Our access to ‘other times’ is always-already relational, and mobilised through imaginative practices of reconstruction. Put another way, we encounter ‘the past’ in the present, and configure it into a recognisable chronological and periodised form only through inventive practices of material-cultural origami (Dodgshon, 2008). This is important for the case study because the practices of dwelling which assemble 10 Rillington Place as domus horribilis are knowable and traceable only through the epistemological space of a ‘specious present’ (Dodgshon, 2008: 300) which, in this instance, is filled with the material-cultural bricolage of library and archival records; true crime novels and biographies; newspaper coverage and trial transcripts; stage plays, film and television drama; personal correspondences and memoirs; court and museum exhibits; and photographic collections and repositories.
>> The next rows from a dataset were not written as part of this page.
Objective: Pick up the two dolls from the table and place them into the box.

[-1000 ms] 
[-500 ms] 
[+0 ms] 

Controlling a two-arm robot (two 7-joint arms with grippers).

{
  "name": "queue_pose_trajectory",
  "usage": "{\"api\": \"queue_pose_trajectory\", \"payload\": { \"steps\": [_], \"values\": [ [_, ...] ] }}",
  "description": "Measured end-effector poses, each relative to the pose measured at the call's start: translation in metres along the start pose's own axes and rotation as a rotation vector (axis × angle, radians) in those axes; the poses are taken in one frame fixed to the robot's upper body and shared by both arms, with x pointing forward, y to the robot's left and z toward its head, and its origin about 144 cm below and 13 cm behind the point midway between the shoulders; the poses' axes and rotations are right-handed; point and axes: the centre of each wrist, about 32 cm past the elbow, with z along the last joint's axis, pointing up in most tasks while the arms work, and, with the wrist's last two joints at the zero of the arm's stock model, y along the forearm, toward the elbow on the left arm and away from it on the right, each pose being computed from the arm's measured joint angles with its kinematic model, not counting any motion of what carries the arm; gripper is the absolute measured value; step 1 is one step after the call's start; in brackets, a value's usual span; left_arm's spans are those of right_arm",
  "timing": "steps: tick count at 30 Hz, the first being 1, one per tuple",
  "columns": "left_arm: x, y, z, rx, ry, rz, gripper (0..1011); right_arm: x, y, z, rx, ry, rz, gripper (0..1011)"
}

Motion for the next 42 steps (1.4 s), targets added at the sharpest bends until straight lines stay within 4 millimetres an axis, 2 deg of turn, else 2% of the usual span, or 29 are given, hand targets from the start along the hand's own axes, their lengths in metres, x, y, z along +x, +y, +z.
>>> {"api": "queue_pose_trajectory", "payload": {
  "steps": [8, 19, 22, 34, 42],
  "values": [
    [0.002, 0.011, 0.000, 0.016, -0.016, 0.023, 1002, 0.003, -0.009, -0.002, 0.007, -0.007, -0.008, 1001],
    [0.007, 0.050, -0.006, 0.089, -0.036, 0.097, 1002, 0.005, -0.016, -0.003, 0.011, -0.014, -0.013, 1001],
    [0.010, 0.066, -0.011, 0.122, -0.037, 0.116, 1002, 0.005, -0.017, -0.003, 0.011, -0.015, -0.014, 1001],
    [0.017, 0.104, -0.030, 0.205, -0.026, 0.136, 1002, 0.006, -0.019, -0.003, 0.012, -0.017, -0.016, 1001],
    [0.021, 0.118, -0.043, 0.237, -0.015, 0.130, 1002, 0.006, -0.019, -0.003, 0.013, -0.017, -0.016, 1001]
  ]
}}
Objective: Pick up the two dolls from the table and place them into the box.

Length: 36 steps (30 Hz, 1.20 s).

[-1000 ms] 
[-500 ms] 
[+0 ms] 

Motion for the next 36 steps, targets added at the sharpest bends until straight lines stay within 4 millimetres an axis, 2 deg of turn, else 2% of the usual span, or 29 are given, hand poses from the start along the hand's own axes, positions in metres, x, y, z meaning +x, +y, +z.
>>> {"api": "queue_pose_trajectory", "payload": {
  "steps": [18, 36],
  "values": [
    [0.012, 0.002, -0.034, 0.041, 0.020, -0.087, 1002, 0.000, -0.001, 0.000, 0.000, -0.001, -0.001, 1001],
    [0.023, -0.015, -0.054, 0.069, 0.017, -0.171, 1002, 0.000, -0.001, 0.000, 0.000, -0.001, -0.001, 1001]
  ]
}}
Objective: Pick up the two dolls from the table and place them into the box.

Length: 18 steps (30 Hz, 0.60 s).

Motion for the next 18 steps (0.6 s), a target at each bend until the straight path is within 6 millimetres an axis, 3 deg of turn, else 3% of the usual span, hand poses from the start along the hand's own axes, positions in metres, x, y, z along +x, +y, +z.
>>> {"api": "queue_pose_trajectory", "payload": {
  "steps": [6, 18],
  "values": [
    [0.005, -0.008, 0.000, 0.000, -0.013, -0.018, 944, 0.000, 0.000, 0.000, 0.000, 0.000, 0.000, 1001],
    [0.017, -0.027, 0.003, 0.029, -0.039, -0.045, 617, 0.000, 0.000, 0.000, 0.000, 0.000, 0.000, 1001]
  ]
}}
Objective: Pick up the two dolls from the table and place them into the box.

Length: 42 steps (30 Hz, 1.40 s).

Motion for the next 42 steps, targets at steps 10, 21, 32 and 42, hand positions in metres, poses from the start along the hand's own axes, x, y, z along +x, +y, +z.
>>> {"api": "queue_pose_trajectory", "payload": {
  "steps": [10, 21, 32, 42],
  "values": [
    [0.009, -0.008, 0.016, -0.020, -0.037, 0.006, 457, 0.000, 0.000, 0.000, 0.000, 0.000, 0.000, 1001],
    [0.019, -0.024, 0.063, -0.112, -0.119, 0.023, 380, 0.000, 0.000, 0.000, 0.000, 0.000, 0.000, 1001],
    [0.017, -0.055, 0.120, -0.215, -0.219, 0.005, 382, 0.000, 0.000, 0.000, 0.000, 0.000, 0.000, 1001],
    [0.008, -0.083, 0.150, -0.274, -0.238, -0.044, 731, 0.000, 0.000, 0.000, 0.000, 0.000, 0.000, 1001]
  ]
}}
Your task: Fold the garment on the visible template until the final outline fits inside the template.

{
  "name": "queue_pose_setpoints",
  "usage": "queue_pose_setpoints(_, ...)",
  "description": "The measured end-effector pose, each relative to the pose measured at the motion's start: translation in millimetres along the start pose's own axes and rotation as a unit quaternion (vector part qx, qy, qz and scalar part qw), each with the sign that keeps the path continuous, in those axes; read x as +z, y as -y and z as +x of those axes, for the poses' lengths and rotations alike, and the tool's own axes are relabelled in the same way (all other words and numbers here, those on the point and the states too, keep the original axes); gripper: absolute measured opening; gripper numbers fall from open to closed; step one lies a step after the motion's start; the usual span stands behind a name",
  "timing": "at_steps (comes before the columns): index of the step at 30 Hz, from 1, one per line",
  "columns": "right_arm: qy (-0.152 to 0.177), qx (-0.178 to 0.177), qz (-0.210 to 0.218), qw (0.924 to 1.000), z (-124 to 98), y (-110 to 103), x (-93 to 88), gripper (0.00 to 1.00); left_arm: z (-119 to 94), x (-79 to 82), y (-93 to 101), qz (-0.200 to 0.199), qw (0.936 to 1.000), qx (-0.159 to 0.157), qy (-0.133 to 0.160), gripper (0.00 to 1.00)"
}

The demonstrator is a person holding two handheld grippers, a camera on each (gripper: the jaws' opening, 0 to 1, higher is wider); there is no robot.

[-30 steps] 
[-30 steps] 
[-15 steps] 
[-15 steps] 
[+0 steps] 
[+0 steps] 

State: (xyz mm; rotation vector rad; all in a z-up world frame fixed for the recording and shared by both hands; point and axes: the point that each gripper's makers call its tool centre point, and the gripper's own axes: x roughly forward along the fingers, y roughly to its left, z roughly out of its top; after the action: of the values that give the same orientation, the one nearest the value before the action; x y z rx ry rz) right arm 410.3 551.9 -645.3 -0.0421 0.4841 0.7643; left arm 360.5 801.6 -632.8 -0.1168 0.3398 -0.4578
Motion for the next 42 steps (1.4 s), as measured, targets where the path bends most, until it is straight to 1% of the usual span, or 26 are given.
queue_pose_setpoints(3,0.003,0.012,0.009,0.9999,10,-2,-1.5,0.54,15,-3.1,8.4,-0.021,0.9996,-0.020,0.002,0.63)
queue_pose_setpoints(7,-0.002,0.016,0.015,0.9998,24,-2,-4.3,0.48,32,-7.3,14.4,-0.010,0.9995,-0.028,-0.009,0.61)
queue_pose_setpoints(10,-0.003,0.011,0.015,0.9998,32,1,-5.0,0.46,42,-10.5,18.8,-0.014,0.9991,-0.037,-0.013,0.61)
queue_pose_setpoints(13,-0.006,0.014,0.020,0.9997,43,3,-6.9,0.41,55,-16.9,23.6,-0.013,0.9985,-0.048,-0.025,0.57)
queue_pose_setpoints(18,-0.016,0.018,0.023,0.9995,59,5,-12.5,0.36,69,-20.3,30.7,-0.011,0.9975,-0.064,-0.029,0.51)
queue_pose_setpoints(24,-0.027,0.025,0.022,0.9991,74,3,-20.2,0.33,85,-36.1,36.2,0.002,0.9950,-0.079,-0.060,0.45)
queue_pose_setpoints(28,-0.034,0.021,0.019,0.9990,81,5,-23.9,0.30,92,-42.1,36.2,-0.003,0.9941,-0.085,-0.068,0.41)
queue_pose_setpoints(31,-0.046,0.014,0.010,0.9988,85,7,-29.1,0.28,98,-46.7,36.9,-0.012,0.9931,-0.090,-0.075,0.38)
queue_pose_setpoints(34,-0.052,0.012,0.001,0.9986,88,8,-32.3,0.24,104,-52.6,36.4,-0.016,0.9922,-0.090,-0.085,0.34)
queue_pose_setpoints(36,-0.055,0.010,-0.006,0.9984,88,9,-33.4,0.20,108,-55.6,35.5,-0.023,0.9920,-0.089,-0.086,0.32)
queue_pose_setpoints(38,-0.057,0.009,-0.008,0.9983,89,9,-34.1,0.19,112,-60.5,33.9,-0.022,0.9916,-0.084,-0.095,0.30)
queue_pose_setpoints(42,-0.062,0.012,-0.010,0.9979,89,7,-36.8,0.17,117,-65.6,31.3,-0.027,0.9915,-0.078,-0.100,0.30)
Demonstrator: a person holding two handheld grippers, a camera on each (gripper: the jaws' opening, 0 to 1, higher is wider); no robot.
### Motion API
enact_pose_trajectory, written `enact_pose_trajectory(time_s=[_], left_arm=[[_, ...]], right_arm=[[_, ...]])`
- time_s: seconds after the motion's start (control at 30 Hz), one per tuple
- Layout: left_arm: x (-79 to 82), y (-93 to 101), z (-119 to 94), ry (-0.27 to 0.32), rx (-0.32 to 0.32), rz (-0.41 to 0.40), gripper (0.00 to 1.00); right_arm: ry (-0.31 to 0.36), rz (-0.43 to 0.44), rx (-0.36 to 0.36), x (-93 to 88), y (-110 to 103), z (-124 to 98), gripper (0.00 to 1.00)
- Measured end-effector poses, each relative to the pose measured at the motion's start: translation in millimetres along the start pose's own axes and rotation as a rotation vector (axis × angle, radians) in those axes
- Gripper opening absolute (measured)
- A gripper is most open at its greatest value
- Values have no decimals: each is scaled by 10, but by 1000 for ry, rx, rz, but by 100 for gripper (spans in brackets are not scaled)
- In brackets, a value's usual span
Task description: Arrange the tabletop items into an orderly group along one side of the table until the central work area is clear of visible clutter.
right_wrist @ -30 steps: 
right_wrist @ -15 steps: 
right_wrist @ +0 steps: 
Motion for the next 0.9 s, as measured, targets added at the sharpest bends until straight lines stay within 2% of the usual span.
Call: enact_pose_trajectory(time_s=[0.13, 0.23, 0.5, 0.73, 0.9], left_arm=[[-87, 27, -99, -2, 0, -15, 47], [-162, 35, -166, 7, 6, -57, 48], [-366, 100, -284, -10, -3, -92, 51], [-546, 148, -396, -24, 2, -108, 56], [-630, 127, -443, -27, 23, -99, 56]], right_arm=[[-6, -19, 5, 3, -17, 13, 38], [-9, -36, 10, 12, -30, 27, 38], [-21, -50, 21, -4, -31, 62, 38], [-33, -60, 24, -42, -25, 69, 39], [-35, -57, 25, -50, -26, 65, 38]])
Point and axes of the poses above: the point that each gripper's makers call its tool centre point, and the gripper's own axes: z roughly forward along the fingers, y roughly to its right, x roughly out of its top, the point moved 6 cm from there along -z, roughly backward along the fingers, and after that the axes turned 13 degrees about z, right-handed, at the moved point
In the remaining sections of the paper, I offer a diffractive reading (Barad, 2007; Kaiser and Thiele, 2014) of these diverse media, experiencing this reading as a discontinuous, relational space of encounter with practices of dwelling which enact the phenomenon of 10 Rillington Place. As Barad (2007) notes, ‘unlike methods of reading one text or set of ideas against another where one serves as a fixed frame of reference, diffraction involves reading insights through one another in ways that help illuminate differences as they emerge’ (p. 30). At the empirical level, I take forward Schatzki’s (1996, 2002) site ontology as an organising framework for practice-based analytics, and unpack 10 Rillington Place as a Schatzkian site, ‘a nexus of practices and material arrangements’ (Schatzki, 2005: 471) which hang together, overlap and enfold as an open-ended, ‘spatial-temporal manifold of actions’ (Schatzki, 1997: 285). Of particular interest are the ‘concrete goings on’ (Schatzki, 2002: 222) which not only weave the everyday and the extreme in and through entangled practices of living and killing, but also delineate a space of becoming, a mode of dwelling which organises the socio-material and socio-cultural transformation (and stabilisation) of a ground floor flat into a domestic mortuary. The analysis proceeds by way of four scenes which, cumulatively and singularly, map the configurational dynamics which assemble domus horribilis.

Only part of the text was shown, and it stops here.